Oh yeah, the ethnic thing. For years Filippo got pigeonholed here as the dark-haired ethnic guy.
“I couldn't be actor Matthew Ferguson (Nikita). I couldn’t get those roles even though I wanted to. Yet after two weeks in L.A. I was at CBS auditioning for leading man parts.”
His experience with Lives Of The Saints - Ricci's mythopoetic look at Italian immigrants - indirectly helped him come to terms with his background.
“When I read the book I realized that Fab was Vito,” says director Jerry Ciccoritti, who had worked with Filippo on
the 1999 feature Life Before This.
“Our parents both came over from Italy in that immigration wave. We share this sense of dislocation. Are we Canadian or Italian? How much of that mythologized old country, sex and Mastroianni, is in us?”
“The older I get the more I embrace the Italian,” explains Filippo. “The part of me that’s Italian is the passion, the misery, the love of women. I spent so much of my life pushing it away because of all the stereotypes. But when we were in Italy shooting, Jerry and I looked around and laughed. The Italians were walking cliches.”
Visiting his extended family in Calabria in southern Italy, he signed hundreds of autographs, famous as the kid who worked with Sophia Loren. Back home in Canada, his mom refused to meet Loren - she was too nervous - but admitted that her son's gig made her feel like a success.
He knows that his post-Hollywood success can help him kick-start projects.
“Stardom exists as an economic reality,” he says. “I want to be able to green-light movies. I want to generate projects. Being visible in America is important for that.”
And theatre?
“People say theatre is dead, but to me it's a truly alternative art form,” he says. “There was a time when everyone
went to the theatre for their entertainment. Now they go to movies. If you're going to a play now, you're seeking something else. So you're creating art for people who are seeking it, who need it and can't find it anywhere else.”

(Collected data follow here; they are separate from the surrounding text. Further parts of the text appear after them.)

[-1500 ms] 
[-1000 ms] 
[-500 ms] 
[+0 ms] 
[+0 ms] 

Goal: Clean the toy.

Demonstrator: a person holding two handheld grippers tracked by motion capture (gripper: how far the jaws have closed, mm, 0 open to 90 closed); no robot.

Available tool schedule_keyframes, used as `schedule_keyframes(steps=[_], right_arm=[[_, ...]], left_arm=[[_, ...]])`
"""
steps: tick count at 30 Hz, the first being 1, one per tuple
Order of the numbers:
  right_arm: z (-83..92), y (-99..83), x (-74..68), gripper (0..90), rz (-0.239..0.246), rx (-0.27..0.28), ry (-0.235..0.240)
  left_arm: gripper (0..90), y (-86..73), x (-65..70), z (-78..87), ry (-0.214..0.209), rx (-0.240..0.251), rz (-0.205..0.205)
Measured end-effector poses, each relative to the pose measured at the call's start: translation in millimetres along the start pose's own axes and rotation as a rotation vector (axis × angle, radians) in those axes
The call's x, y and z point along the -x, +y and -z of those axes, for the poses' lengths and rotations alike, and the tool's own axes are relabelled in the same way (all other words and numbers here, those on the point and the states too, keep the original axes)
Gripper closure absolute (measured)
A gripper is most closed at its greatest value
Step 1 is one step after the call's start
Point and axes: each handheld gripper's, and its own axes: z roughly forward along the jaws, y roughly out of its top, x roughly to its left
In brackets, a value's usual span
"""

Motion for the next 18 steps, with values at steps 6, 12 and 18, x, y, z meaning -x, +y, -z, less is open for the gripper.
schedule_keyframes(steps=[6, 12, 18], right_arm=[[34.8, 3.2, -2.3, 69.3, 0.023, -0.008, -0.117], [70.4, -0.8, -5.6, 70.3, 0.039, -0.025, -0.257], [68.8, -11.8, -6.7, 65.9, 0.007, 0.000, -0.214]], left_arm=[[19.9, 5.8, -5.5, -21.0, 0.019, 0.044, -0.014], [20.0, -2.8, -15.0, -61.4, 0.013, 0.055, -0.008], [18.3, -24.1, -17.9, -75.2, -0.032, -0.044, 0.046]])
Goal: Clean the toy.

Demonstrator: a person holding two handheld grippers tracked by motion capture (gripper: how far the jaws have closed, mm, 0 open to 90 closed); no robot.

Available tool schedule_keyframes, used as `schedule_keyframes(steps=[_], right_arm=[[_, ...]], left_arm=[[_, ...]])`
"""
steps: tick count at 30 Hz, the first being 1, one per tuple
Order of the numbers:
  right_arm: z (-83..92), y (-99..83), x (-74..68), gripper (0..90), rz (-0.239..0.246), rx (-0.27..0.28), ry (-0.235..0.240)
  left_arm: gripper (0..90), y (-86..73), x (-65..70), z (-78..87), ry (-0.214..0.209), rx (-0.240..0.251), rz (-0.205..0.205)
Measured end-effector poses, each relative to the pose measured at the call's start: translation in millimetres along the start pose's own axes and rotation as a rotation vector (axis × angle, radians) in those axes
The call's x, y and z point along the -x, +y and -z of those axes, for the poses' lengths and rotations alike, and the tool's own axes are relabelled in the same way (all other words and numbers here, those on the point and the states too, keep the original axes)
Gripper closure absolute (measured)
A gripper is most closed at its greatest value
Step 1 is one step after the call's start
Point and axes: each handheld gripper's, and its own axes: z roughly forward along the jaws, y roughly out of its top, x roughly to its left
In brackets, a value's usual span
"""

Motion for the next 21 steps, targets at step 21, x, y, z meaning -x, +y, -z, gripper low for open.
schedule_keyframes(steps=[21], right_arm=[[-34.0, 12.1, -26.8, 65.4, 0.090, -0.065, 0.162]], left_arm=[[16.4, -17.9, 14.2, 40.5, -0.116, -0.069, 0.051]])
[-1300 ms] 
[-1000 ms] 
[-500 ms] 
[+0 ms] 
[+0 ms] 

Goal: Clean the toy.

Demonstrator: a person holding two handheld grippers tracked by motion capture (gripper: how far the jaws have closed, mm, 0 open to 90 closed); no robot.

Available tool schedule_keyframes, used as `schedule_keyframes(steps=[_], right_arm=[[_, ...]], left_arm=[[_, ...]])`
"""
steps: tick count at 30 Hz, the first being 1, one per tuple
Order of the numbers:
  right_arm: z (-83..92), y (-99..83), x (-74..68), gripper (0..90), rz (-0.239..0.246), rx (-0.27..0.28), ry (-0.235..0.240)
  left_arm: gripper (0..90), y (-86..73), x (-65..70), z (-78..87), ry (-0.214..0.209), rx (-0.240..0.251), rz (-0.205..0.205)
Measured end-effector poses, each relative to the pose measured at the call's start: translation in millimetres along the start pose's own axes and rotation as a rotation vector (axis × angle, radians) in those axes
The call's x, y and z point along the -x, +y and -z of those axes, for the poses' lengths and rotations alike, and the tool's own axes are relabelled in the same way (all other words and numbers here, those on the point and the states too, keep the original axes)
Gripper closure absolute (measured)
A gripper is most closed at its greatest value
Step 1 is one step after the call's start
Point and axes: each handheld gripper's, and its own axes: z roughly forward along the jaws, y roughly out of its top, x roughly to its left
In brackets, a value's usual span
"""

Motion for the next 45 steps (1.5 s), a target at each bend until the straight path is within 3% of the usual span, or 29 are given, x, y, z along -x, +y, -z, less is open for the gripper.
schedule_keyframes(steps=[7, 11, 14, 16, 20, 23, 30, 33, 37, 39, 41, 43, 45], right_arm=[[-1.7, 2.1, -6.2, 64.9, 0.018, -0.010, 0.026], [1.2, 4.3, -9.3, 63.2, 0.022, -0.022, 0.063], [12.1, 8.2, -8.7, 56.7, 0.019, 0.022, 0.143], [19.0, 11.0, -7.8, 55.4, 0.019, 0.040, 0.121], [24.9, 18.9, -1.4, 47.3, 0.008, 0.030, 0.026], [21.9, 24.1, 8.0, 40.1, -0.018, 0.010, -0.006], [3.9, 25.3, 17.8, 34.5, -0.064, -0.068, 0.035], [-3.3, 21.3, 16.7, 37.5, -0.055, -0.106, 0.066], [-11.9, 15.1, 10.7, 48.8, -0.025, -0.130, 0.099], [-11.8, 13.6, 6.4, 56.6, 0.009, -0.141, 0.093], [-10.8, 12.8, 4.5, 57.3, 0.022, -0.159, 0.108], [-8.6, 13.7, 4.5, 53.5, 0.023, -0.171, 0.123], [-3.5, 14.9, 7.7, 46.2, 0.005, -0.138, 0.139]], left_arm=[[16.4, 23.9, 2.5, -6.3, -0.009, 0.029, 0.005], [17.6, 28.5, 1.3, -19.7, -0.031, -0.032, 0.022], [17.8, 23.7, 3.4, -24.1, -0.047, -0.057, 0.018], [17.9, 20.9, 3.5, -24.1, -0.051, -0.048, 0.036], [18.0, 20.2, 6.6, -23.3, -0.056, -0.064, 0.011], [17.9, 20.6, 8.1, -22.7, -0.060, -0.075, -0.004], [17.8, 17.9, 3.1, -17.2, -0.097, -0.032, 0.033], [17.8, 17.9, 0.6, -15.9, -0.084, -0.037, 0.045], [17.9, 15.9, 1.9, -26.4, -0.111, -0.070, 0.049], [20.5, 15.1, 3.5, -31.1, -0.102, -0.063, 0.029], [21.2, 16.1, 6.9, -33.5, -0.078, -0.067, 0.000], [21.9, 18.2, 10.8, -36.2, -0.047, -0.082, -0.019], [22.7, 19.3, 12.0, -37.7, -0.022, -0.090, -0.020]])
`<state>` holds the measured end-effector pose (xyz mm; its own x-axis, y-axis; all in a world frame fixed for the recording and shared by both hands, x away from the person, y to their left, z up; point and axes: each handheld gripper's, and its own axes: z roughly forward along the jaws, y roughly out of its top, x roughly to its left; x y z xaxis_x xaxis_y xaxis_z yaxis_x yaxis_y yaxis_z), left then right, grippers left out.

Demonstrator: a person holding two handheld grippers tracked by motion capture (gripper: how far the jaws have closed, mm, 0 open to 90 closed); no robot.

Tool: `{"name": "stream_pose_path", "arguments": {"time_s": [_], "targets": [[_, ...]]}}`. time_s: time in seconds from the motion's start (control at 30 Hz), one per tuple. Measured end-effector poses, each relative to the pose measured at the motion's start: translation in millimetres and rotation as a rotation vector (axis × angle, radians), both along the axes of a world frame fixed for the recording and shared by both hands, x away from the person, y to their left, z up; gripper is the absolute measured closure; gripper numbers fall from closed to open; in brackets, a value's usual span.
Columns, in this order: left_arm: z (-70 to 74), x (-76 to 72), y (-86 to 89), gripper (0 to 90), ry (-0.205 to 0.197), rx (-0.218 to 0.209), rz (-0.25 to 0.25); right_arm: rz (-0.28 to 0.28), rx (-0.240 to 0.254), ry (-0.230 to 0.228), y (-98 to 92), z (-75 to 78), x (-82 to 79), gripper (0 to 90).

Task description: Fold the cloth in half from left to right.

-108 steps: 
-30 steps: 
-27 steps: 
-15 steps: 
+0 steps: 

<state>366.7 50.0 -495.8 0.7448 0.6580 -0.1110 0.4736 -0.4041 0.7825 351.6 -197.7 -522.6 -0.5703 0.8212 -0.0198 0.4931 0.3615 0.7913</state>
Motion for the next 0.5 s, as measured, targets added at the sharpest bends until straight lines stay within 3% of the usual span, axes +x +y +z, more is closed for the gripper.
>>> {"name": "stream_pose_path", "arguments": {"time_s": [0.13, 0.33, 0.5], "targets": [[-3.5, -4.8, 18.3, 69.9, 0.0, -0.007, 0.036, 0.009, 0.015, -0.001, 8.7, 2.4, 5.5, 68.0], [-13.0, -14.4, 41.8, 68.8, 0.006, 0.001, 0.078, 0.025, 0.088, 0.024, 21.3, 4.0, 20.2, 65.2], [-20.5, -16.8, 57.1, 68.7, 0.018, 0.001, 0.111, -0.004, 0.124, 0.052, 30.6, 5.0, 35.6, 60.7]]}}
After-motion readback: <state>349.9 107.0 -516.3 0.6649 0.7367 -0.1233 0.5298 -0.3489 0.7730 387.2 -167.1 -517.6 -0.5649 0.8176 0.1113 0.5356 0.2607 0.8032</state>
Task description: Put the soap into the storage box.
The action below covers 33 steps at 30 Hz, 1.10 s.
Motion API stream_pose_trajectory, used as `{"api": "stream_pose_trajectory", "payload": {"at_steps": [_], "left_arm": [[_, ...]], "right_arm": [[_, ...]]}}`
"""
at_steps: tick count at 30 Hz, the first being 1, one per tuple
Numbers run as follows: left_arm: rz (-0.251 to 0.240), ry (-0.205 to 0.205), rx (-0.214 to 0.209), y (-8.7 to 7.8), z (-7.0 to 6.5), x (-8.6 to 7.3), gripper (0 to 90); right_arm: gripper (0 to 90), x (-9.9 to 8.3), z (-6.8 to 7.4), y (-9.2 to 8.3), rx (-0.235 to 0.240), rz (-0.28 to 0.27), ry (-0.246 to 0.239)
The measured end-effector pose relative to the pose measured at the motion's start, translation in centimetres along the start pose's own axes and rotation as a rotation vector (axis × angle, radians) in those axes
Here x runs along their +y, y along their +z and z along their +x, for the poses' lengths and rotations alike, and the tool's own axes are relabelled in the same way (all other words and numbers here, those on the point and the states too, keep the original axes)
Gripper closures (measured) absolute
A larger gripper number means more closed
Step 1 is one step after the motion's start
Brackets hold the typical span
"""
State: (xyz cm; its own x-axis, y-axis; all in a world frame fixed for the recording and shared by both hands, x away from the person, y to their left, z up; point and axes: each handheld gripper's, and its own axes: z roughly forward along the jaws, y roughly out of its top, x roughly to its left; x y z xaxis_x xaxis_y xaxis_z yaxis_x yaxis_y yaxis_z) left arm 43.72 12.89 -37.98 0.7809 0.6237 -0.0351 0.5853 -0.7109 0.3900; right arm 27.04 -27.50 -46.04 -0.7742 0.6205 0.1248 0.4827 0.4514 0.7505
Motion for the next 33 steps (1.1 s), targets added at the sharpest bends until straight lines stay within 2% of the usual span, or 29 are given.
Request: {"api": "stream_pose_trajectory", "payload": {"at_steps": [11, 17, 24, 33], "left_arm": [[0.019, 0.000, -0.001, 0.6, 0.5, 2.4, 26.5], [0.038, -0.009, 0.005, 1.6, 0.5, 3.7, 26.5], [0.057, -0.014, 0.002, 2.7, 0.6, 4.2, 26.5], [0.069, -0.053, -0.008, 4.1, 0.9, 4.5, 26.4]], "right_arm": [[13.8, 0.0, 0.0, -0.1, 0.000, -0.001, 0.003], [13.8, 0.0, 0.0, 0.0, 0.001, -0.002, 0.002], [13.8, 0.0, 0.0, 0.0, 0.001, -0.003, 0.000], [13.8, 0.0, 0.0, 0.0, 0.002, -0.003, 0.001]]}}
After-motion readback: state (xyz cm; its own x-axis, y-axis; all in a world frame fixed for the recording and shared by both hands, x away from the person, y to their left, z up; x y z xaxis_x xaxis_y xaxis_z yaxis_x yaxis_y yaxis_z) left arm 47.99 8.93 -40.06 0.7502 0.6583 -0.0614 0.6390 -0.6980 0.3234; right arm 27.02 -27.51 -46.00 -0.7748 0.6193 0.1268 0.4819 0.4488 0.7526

He also wants to shake up the local scene with his international smarts.
“Here we've got an American director doing an American play, all Canadian actors and producers whose average age is between 25 and 30,” he explains.
“We're taking theatre out of the government subsidy model. Don't get me wrong. A country like ours needs government subsidies. But I've always had problems writing grants, because you have to convince someone that what you're doing is good for society.”